Uma candidata diagnosticada com surdez unilateral precisou recorrer à Justiça para garantir sua condição de PCD em concurso realizado em 2024 pela Prefeitura de Ribeirão Preto (SP). A sentença que anulou a eliminação e incluiu a autora na lista de vagas reservadas para pessoas com deficiência foi proferida pela juíza Lucilene Aparecida Canella de Melo, da 2º Vara da Fazenda Pública de Ribeirão Preto, em novembro de 2025.
Nos autos, a candidata a uma vaga de professora da Educação Básica da rede municipal comprovou que, a despeito de sua condição, tem todas as condições de exercer as funções inerentes ao cargo.
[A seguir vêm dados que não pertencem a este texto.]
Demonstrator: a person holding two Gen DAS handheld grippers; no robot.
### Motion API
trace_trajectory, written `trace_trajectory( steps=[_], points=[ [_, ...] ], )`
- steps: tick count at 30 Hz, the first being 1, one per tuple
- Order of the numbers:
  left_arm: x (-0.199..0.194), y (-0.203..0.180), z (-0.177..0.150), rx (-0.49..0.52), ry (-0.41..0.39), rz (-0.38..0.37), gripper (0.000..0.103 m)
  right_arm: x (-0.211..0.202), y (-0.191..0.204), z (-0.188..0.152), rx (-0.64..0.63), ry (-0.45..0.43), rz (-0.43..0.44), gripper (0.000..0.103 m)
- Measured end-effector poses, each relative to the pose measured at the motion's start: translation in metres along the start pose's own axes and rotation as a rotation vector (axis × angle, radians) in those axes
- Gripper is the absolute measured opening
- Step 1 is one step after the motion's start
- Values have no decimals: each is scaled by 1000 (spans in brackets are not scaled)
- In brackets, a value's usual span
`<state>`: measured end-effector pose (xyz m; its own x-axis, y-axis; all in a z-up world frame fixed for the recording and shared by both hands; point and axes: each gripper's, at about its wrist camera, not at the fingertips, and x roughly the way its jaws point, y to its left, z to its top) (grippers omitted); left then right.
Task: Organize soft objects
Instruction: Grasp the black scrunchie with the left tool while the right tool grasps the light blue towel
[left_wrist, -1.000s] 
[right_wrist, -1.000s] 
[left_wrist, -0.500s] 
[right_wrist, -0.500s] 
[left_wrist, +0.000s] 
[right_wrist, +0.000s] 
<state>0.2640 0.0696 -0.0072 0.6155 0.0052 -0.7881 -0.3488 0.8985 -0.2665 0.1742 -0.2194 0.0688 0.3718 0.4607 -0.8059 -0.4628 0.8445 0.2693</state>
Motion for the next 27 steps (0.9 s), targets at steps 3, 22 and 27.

Além disso, no conjunto de provas apresentado, demonstrou não haver dúvidas com relação à sua condição clínica. O laudo médico apresentado por ela descreve que a deficiência se trata de “surdez neurossensorial profunda (anacusia) em orelha direita, decorrente de exérese de neurinoma em orelha direita”, elencada em CID 10: D361/H90.4.
Na sentença, a juíza lembrou que a entrada em vigor da Lei Federal nº 14.768/2023 alterou a realidade das pessoas com surdez unilateral. Antes da nova legislação, somente a surdez bilateral configurava deficiência para fins de inscrição nas vagas para PCD em concursos públicos.
Ainda na peça decisória, a magistrada citou a Convenção Internacional sobre os Direitos das Pessoas com Deficiência, recepcionada pela Constituição Federal após a EC nº 45/2004: “pessoas com deficiência são aquelas que têm impedimentos de longo prazo de natureza física, mental, intelectual ou sensorial, os quais, em interação com diversas barreiras, podem obstruir sua participação plena e efetiva na sociedade em igualdade de condições com as demais pessoas”.
“A autora comprovou, por meio do laudo médico particular, que é portadora de surdez neurossensorial profunda, isto é, ausência total de audição neste ouvido”, resumiu a juíza. “Sendo de rigor, portanto, seu enquadramento como pessoa portadora de deficiência, nos termos da legislação vigente, para fins de reserva de vaga no concurso público em questão”, completou.
Avanço da lei
O Brasil 37 ouviu o advogado responsável pela ação, Israel Mattozo, sócio do Escritório Mattozo & Ribeiro. Para ele, a decisão reafirma o avanço promovido pela Lei nº 14.768/2023. “Durante muito tempo, candidatos com surdez unilateral eram indevidamente excluídos das vagas reservadas para PCD em concursos públicos, mesmo apresentando limitações auditivas relevantes e devidamente comprovadas por laudos médicos”.
Segundo Mattozo, membro da Comissão de Direito Administrativo da OAB-MG, ao anular o parecer da banca, o Judiciário garantiu não apenas o direito individual da candidata, mas reforçou a correta aplicação da legislação e o respeito às políticas de inclusão previstas no ordenamento jurídico. “É uma decisão que contribui para consolidar a interpretação de que pessoas com perda auditiva unilateral devem ter assegurado o acesso às ações afirmativas destinadas às pessoas com deficiência, em igualdade de condições com os demais candidatos”.